Name: William J. Johns, William the Conqueror
Character Fandom: The Chronicles of Riddick: Pitch Black
Canonical Point of Entry: : Before the events of the movie, prior to capturing Riddick by killing a child and forcing his surrender.
Physical Description: Johns is quick, built on a slim frame topping 6 foot, covered with lean muscle and kept in fighting shape. He’s all sandy hair, tan skin, bright (cocky) smile and vivid blue eyes. He looks like he’s about twenty seven years old.

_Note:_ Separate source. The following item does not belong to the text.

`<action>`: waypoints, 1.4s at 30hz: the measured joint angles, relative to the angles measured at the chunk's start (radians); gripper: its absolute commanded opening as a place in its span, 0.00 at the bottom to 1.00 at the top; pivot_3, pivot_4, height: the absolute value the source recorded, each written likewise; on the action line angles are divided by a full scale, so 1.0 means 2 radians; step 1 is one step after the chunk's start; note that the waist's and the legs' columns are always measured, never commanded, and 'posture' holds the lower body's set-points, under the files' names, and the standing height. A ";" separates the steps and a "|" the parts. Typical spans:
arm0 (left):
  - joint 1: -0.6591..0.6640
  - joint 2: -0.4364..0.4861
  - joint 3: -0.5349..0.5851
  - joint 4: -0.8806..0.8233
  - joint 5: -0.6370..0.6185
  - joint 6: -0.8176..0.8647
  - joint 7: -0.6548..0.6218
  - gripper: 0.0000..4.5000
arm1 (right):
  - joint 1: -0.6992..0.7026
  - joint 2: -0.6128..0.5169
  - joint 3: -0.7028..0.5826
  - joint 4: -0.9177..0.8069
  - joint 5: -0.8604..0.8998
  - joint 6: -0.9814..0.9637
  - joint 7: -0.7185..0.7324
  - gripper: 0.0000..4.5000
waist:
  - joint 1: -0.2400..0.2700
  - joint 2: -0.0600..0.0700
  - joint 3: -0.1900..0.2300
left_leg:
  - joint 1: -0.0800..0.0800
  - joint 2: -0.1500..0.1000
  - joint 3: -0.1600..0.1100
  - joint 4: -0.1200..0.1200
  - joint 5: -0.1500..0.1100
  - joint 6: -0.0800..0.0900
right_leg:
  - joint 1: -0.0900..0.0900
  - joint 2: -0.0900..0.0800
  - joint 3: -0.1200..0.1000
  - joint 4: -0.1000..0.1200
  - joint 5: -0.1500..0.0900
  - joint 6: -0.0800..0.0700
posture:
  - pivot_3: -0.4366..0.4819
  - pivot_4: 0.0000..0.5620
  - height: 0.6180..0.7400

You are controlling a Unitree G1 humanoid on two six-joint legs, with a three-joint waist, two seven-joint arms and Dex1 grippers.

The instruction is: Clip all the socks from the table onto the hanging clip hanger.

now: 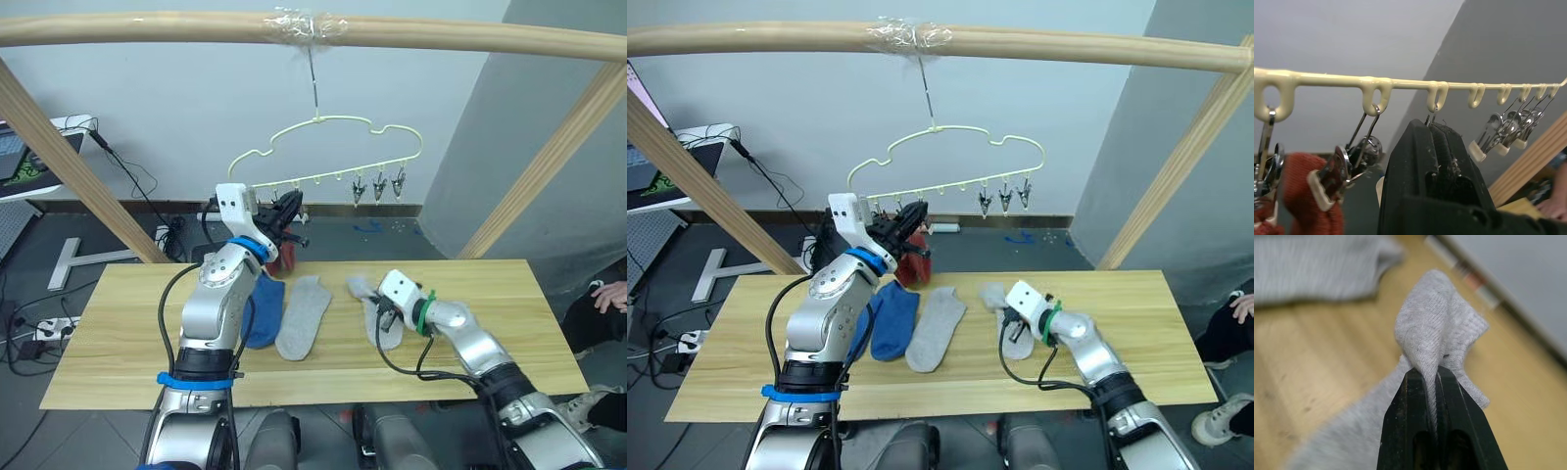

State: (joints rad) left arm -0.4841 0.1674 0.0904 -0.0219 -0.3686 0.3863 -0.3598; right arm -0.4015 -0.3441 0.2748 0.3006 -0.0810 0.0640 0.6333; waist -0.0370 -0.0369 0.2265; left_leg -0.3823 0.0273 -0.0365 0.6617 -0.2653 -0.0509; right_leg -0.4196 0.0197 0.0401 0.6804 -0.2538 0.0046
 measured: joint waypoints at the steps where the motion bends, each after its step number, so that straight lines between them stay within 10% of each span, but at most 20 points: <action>1: 0.000 -0.004 0.004 -0.004 -0.012 0.012 0.001 0.00 | 0.000 0.003 -0.006 -0.021 0.007 0.004 0.000 0.01 | 0.000 0.000 0.000 | 0.000 0.000 0.000 0.000 0.000 0.000 | 0.000 0.000 0.000 0.000 0.000 0.000 | 0.49 0.32 1.00; 14: -0.017 -0.037 0.087 -0.028 -0.197 0.174 0.045 0.00 | -0.005 0.059 -0.009 -0.131 0.032 0.050 -0.016 0.01 | 0.003 0.000 0.000 | 0.000 0.000 -0.001 0.000 0.000 0.000 | 0.000 0.000 -0.001 0.000 0.000 0.000 | 0.48 0.31 1.00; 42: -0.019 -0.028 0.087 -0.030 -0.220 0.182 0.056 0.00 | -0.020 0.078 -0.013 -0.161 0.066 0.096 -0.017 0.01 | 0.003 0.000 0.000 | -0.001 0.000 -0.001 0.000 0.000 0.000 | 0.000 0.000 0.000 0.000 0.000 0.000 | 0.48 0.33 1.00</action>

Background: On paper Johns is thirty seven years old, but he's spent nearly a quarter of that time in cryo-sleep; as a result his face isn't one of a man approaching forty, rather that of a young man. He joined the marines straight out of secondary school, took the first chance to get off the rock ball he called home and found out that most of the worlds weren't any better. He trained in the MMP (Marine Military Police) and specialized in tracking down AWOL soldiers fleeing the Wailing Wars.
After the war he was discharged from the MMP, with a clean record and a good discharge medal despite several run ins with superior officers, and rumors of prisoners coming back badly beaten or worse. He took a job working private sector as a marshal specializing in high-risk felons.
Success rate to date: 17 escapees assigned, 17 escapees recovered.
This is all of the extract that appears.